Orbán da Salvini: “Ue suicida”. E rilancia il blocco anti Kiev

ROMA – «Ci rivediamo presto a Budapest». A suggello dell’«affettuoso» faccia a faccia nella sede del Mit, Matteo Salvini saluta così l’«amico» Viktor, cioè Viktor Orbán. Il vicepremier leghista, raccontano nella sua cerchia, lavora a una trasferta in Ungheria. A strettissimo giro. «Entro la fine dell’anno», confida chi gli cura l’agenda. Il capo del Carroccio è entusiasta per la visita del primo ministro magiaro nella sede del ministero dei Trasporti. «Prima visita di un capo di governo a un ministero», gongolano nell’entourage del segretario ex lumbard. Come dire: non è andato solo a Palazzo Chigi, da Giorgia Meloni, ieri l’altro. E poco importa se l’appuntamento coincide con un annuncio che nel frattempo getta scompiglio nelle cancellerie di mezzo continente: Orbán lavora alla creazione di un blocco anti Kiev nell’Unione europea. Già ribattezzato “Visegrad 3”. Ne fanno parte il capo del governo slovacco Robert Fico e il nazionalista Andrej Babis, fresco vincitore delle elezioni in Repubblica Ceca. «Nell’Europa centrale, il fronte pacifista sta crescendo», il commento di Orbán sui social, prima di infilare l’ingresso nel dicastero di Porta Pia.
Un’ora filata di chiacchiere (con traduttore) a tu per tu con Salvini.

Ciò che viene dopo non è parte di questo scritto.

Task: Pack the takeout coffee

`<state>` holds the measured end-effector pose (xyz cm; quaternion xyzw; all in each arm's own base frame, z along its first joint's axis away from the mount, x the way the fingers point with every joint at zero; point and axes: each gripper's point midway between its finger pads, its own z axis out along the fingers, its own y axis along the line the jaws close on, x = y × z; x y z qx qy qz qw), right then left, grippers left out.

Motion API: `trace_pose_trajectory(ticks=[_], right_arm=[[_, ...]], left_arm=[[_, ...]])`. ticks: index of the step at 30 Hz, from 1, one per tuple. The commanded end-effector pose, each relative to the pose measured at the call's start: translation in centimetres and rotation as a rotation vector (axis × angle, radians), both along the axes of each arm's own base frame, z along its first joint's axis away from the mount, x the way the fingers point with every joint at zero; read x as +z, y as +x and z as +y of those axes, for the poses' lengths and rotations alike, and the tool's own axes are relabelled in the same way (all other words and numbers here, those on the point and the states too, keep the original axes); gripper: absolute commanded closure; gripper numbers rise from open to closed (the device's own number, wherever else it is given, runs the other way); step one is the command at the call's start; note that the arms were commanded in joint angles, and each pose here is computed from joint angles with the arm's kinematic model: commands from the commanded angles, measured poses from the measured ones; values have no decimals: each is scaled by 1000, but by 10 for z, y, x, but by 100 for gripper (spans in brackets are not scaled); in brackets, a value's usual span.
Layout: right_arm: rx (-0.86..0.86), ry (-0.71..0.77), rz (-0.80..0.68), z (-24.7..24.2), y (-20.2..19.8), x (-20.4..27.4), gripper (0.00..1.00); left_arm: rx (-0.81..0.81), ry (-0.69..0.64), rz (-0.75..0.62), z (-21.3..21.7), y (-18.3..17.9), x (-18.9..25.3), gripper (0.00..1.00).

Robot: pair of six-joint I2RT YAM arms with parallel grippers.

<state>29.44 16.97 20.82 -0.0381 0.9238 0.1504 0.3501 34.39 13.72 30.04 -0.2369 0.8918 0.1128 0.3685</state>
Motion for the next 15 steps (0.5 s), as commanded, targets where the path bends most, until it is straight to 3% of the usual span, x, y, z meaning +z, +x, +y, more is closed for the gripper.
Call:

Grandi convenevoli, complimenti per la «scalinata» del Mit, per le maglie del Milan appese nello studio del ministro, per le foto con il Papa, con la famiglia, con Berlusconi. «Tutto molto accogliente», sentenzia l’ungherese. Focus sulle prossime elezioni a Budapest, fissate nell’aprile del ‘26, quando Orbán andrà a caccia del suo sesto mandato contro il leader dell’opposizione democratica Peter Magyar. Appuntamento a cui tiene lo stesso Salvini, visto che il leader ungherese è uno dei big della sua euro-famiglia, i Patrioti. Nel chiuso del Mit, Orbán si congratula per la «stabilità del governo italiano», si fa spiegare come procede il ponte sullo Stretto, davanti al maxi plastico. Salvini ricambia, loda il «taglio delle tasse» messo in pratica a Est «per sostenere le famiglie». A vertice concluso, la Lega diffonde una nota: tra i temi affrontati, «la pace, la dura critica al green deal e alle politiche suicide dell’Unione europea». Altra frecciata a Bruxelles, con cui invece Meloni deve lavorare. «Massima sintonia sul contrasto all’immigrazione clandestina», aggiungono i salviniani.
Ai piani alti del Carroccio evitano di toccare invece l’argomento chiave della giornata. Il patto anti-Kiev che rischia di minare, con il potere di veto, le intese ai massimi livelli tra i 27. Un po’ si sbilancia alla Camera il capogruppo Riccardo Molinari: «Il ragionamento di Orbán ha senso, hanno problemi di rifornimenti, ha senso che chieda una deroga per l’Ungheria sul gas russo. Poi la posizione del governo italiano sulle sanzioni è chiara».
Sull’abbraccio Salvini-Orbán interviene intanto, dall’Africa, l’altro vicepremier, Antonio Tajani, titolare degli Esteri: «La linea in politica estera la esprime il presidente del consiglio e il ministro degli Esteri, le altre posizioni sono individuali». E in ogni caso «la linea del governo è chiara: noi stiamo con Kiev». Tutti i forzisti sono allineati. «Abbiamo una visione diversa — insiste il ministro della Pa, Paolo Zangrillo — Se Orbán ritiene che l’Europa non conti nulla, dovrebbe impegnarsi per far sì che conti di più».
FdI resta perlopiù in silenzio. Anche se all’ora di cena il primo ministro ungherese va in tv per parlare del rapporto di «amicizia» con Meloni. Entrambi, dice al Tg4, «vogliamo dare meno potere a Bruxelles, sulle questioni principali siamo d’accordo, difendiamo gli interessi nazionali. L’Ue? Irrilevante perché si rifiuta di negoziare con Mosca». Sulle sanzioni, insiste: «Non mi importano le sanzioni alla Russia ma quelle che importano agli ungheresi. Non abbiamo il mare e non possiamo importare gas liquido». C’è tempo pure per un attacco a Ilaria Salis: «Una criminale che dovrebbe stare in galera».